Does simultaneous multithreading make use of interleaved / temporal multithreading?

159 views Asked by At

I am trying to understand simultaneous multithreading (SMT) but I have just run into a problem.

Here is what I figured out so far
SMT requires a superscalar processor to work. Both technologies - superscalar and SMT - allow to execute multiple instructions at the same time. Whilst a "simple" superscalar processor requires all instruction executed / issued within one cycle to be part of a single thread, SMT allows to execute instructions of different threads at the same time. SMT is advantageous over superscalar processors because the instructions of a single thread do often have dependency meaning that we cannot execute them all at the same time. Instructions of different threads do not have these dependencies allowing us to execute a larger number of instructions at the same time.

I hope I got that right so far.

Here is the problem I have

SMT is said to be a mix of superscalar processors and interleaved / temporal multithreading. Personally, I cannot see how interleaved multithreading is involved in SMT.

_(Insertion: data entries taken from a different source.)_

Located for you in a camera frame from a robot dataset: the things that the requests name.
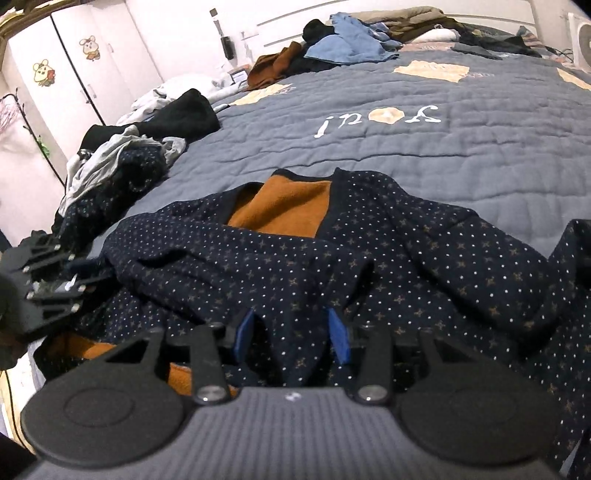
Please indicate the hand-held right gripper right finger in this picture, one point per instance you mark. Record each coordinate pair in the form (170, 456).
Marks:
(339, 337)

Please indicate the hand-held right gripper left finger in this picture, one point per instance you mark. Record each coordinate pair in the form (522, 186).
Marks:
(244, 337)

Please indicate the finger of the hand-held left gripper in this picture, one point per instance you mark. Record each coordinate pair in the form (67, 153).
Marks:
(55, 309)
(51, 256)

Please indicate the navy dotted orange-lined top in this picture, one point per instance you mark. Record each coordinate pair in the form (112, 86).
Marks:
(415, 258)

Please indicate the black clothes rack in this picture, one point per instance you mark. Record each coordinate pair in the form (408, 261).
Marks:
(31, 121)

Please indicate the navy square-print garment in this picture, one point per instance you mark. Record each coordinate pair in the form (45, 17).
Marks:
(120, 184)

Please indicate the green hanging item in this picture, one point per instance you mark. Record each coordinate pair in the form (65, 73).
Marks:
(44, 148)

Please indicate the light grey garment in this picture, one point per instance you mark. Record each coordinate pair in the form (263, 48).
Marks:
(106, 154)

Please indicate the black fleece garment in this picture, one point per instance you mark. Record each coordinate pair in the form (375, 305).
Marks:
(97, 136)

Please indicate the bunch of pink hangers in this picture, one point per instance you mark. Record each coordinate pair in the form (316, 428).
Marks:
(5, 115)

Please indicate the grey-blue printed quilt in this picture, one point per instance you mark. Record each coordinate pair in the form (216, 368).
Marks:
(369, 152)

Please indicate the white wardrobe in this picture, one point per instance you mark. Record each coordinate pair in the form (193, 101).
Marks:
(115, 74)

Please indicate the black knit sweater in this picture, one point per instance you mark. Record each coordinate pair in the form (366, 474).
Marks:
(184, 115)

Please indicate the small white box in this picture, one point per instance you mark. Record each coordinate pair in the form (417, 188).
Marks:
(241, 77)

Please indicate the rust brown garment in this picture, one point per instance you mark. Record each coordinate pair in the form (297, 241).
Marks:
(272, 67)

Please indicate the black hairbrush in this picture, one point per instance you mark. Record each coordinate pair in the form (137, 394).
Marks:
(227, 48)

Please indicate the blue denim shirt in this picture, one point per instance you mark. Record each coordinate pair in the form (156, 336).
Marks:
(346, 46)

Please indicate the black crumpled garment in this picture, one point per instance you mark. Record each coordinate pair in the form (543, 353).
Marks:
(316, 30)

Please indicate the khaki garment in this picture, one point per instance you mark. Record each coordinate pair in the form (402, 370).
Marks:
(406, 16)

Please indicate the dark grey pants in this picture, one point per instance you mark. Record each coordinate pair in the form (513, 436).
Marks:
(494, 45)

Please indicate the white headboard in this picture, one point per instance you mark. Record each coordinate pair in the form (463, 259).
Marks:
(485, 11)

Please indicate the striped pillow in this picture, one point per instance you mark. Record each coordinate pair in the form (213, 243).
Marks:
(531, 34)

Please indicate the white box fan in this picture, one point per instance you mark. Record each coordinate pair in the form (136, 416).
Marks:
(581, 44)

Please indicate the yellow mouse wall sticker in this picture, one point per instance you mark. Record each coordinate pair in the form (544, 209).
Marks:
(44, 74)

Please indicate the grey mouse wall sticker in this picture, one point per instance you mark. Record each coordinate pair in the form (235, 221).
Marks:
(90, 48)

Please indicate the white wall socket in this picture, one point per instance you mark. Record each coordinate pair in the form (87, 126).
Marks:
(248, 33)

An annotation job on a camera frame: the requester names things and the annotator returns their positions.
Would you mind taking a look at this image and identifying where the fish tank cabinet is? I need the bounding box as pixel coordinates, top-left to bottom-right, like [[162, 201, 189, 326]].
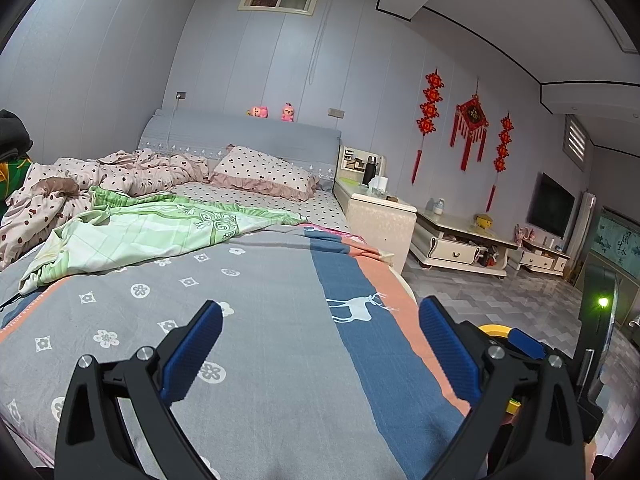
[[580, 207, 640, 331]]

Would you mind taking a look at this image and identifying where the white charging cable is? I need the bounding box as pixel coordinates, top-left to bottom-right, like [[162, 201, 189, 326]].
[[167, 97, 181, 148]]

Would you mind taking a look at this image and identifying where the cream low cabinet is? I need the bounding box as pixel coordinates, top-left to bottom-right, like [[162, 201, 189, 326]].
[[409, 209, 518, 278]]

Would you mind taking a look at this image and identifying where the hanging wall cord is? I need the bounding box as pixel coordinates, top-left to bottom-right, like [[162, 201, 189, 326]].
[[307, 0, 326, 83]]

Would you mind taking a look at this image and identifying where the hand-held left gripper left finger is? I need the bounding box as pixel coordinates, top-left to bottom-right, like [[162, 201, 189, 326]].
[[52, 300, 224, 480]]

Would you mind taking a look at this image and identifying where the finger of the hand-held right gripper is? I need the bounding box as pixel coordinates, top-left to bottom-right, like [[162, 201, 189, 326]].
[[507, 328, 551, 361]]

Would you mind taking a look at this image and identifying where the wall television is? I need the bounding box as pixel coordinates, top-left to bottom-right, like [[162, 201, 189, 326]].
[[527, 172, 576, 241]]

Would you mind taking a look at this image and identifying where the small cream drawer cabinet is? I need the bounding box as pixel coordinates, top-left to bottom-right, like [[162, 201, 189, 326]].
[[515, 240, 572, 276]]

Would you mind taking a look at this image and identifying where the dotted bed sheet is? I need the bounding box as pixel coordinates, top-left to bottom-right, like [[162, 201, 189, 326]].
[[170, 182, 351, 233]]

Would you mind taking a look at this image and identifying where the pink dotted duvet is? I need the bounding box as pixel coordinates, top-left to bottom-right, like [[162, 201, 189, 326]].
[[0, 149, 211, 271]]

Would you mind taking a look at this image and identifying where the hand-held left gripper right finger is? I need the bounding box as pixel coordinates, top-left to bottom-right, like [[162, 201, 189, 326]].
[[419, 296, 586, 480]]

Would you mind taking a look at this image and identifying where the yellow trash bin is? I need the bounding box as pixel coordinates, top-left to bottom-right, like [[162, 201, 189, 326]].
[[475, 323, 525, 413]]

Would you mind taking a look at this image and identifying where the cream bedside cabinet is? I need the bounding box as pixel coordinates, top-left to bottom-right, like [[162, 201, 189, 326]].
[[334, 145, 418, 271]]

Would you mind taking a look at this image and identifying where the pink dotted pillow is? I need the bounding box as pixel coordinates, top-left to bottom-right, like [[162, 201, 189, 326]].
[[207, 145, 321, 202]]

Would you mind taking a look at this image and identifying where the grey bed headboard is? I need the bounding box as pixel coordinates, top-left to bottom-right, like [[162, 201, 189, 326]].
[[137, 108, 342, 186]]

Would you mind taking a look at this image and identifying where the grey bed with headboard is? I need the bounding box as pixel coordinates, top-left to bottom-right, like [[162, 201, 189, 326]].
[[0, 225, 473, 480]]

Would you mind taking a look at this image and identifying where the green printed cloth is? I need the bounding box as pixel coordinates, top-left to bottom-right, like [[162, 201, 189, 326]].
[[0, 157, 31, 221]]

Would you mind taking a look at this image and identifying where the dark cloth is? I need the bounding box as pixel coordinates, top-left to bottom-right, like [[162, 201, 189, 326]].
[[0, 109, 33, 161]]

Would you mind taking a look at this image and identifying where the green floral quilt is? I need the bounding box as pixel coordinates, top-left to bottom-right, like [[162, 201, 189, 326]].
[[19, 185, 308, 296]]

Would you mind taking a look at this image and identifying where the standing air conditioner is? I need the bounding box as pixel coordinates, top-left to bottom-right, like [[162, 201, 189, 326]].
[[565, 191, 598, 281]]

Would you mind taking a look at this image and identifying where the long ceiling tube light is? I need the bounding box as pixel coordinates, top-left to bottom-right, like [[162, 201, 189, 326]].
[[570, 0, 636, 51]]

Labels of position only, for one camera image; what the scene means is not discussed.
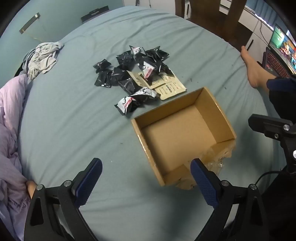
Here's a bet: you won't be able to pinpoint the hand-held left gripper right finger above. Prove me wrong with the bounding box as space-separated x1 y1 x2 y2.
190 158 264 241

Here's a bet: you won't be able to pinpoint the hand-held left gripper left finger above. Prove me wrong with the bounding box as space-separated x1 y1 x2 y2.
24 158 103 241

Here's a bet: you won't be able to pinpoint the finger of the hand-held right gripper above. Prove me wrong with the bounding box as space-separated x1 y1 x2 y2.
248 113 296 174

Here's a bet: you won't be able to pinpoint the cardboard box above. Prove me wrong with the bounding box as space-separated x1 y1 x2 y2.
131 87 237 187

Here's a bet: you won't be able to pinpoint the beige double sachet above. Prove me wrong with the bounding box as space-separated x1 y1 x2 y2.
148 75 187 100
127 71 154 89

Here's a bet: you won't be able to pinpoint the pile of black snack packets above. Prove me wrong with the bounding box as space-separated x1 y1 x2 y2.
93 45 174 116

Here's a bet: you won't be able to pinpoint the dark blue shorts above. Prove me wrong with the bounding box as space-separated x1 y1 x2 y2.
266 77 296 121

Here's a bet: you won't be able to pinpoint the teal bed sheet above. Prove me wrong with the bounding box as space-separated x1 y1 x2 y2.
17 6 287 241

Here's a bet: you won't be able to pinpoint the person's left leg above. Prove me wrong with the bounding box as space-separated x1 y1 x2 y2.
25 180 38 200

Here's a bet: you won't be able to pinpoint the open laptop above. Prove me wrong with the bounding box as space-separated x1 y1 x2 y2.
262 23 296 80

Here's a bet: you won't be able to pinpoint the white desk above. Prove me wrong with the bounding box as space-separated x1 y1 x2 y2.
220 0 281 63

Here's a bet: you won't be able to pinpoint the wooden chair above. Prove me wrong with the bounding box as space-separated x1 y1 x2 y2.
174 0 255 54

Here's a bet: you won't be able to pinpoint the grey crumpled clothes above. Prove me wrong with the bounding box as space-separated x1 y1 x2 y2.
22 42 65 80

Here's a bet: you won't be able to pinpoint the black cable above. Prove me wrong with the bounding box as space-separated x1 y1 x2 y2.
255 170 286 186

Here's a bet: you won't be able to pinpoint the metal door handle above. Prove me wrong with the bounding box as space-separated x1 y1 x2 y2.
80 7 102 24
19 13 41 34

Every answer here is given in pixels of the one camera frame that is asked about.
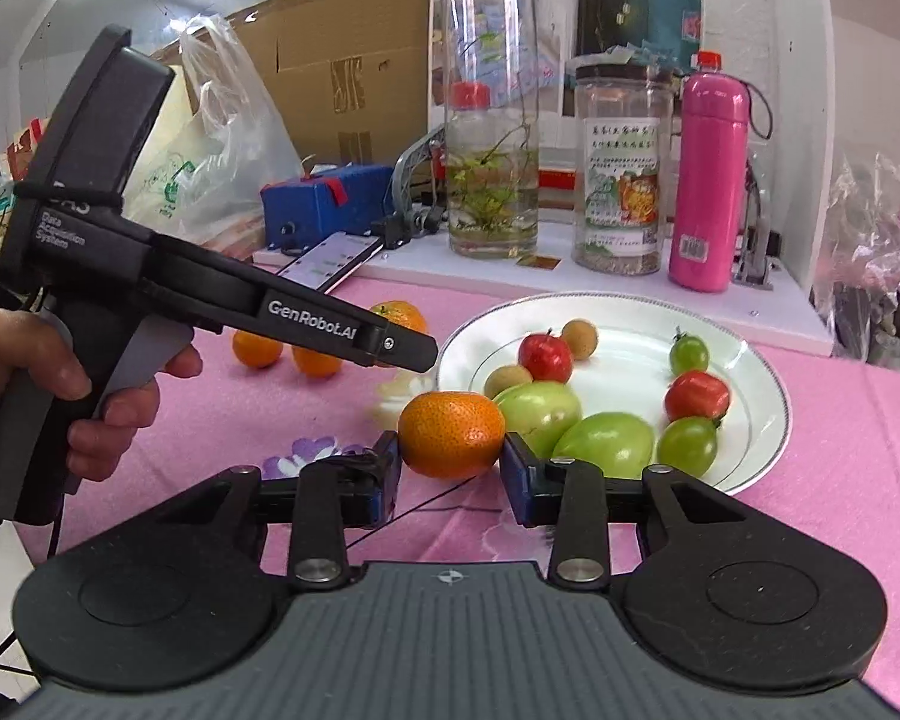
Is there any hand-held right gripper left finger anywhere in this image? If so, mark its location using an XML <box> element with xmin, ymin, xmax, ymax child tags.
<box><xmin>146</xmin><ymin>431</ymin><xmax>404</xmax><ymax>592</ymax></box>

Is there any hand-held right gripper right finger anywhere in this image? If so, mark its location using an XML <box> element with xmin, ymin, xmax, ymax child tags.
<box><xmin>499</xmin><ymin>431</ymin><xmax>751</xmax><ymax>590</ymax></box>

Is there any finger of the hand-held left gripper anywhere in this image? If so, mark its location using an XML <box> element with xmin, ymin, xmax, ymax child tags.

Interleaved multithreading is better than no multithreading. That's because interleaved multithreading allows a context switch when high latency events (e.g. cache misses) occurs. Whilst the information is loaded into the cache, the processor can carry on with a different thread which increases the performance.

I wonder if SMT also makes use of interleaved multithreading. Or, to put it into a question, what happens when high latency events occur in a SMT architecture?

Example of what I was thinking of

Let's assume we have got a 4-way-superscalar SMT processor and there are 5 different threads waiting to be executed. Let's also assume that the instructions of each thread are dependent of the previous instruction in a way that requires to only execute one instruction of each thread at a time.

If there aren't any high latency events, i figure the execution of the instruction could look somehow like that (each number and color correspond to a thread.):

Without cache miss

We would just be sequentially executing the first 4 threads using the processor ideally. Thread 5 just needs to wait until another thread is finished.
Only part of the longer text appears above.